Josh Norman: F--k Odell Beckham
Well, considering the contentious nature of the Norman-Beckham fight and the outspoken nature of Norman, it perhaps is not surprising that Norman had some choice words for Beckham after the game, after a week of nothing but complimentary talk between the two.
In the immediate aftermath of the game, before he had left the field, Norman was blunt. “F--k him. He’s a b---h! Screw him and his whole setup,” he ranted, according to Steve Overmeyer.
By the time reporters got to him in the locker room, he had had a moment to calm down and collect his thoughts, but he was still clearly upset.

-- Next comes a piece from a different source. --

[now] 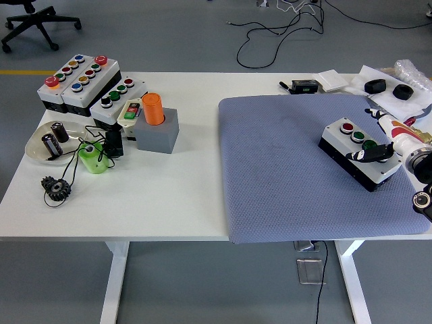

The cheap shots and other unnecessary-roughness penalties Beckham committed were “ridiculous,” per ESPN’s David Newton. Joe Person reported that Norman said that Beckham’s helmet-to-helmet hit was “malicious” and should have seen him ejected.
“If you’re going to be Michael Jackson and go around and dance and play…and not be a football player and not train the way you’re supposed to train. I hope I pulled back the mask, pulled back the face of what this dude really is,” he finished.
This will be revisited, as both players will likely receive a healthy fine for their actions during the game, with Beckham’s likely being significantly larger. The referees entirely lost control of the game in the third quarter, and Beckham arguably should have been ejected for his helmet-to-helmet hit.
Ron Rivera: Panthers 'Lost Our Composure'
Coach Ron Rivera’s postgame press conference clearly showed how upset he was, both with the comeback they allowed to the Giants and with the scrappiness the game devolved into in the third quarter.
“We need to maintain our focus. We lost our composure,” he said, per Max Henson. They lost their cool at the end of the third quarter, he said, and it directly impacted their play on the field.
He also indicated that he would have pulled Norman from the game had his counterpart, Tom Coughlin, pulled Beckham.
The Panthers can’t afford to lose their composure in a more significant game, and they’ve got some very significant games upcoming. Rivera will have some teachable moments coming out of this one as he tries to get the Panthers into shape for a playoff run.
Cam Newton: We 'Have to Be Better'
Cam Newton in general was pleased with the victory—saying he was “happy” the team found a way to win the football game, per Max Henson—but not with the way it happened.
When you win every game, like the Panthers have, close escapes like this are the worst you experience all season long. This was the sixth one-score game the Panthers have survived this season; a few bounces go another way, and the Panthers could easily be 10-4 or 11-3 rather than 14-0. Compare this to, for example, Ron Rivera’s 1985 Bears, which only played in two one-score games all season long, and you can see why the Panthers aren’t guaranteed to just steamroll their opponents on the way to the Super Bowl.
The Panthers have been historically successful, not historically great to this point. You can look at that in one of two ways. If you’re a pessimist, you could say that the Panthers are bound to lose a close game at some point, and if they keep letting teams back in at the end of games, someone’s going to find a way to steal a victory. If you’re an optimist, you can point to all the success the Panthers have had and say that there’s still room for the team to actually get better, which has to be a scary thought for teams that have to play them.
In other words, Newton’s right. There’s room to get better. There’s not room to be more successful.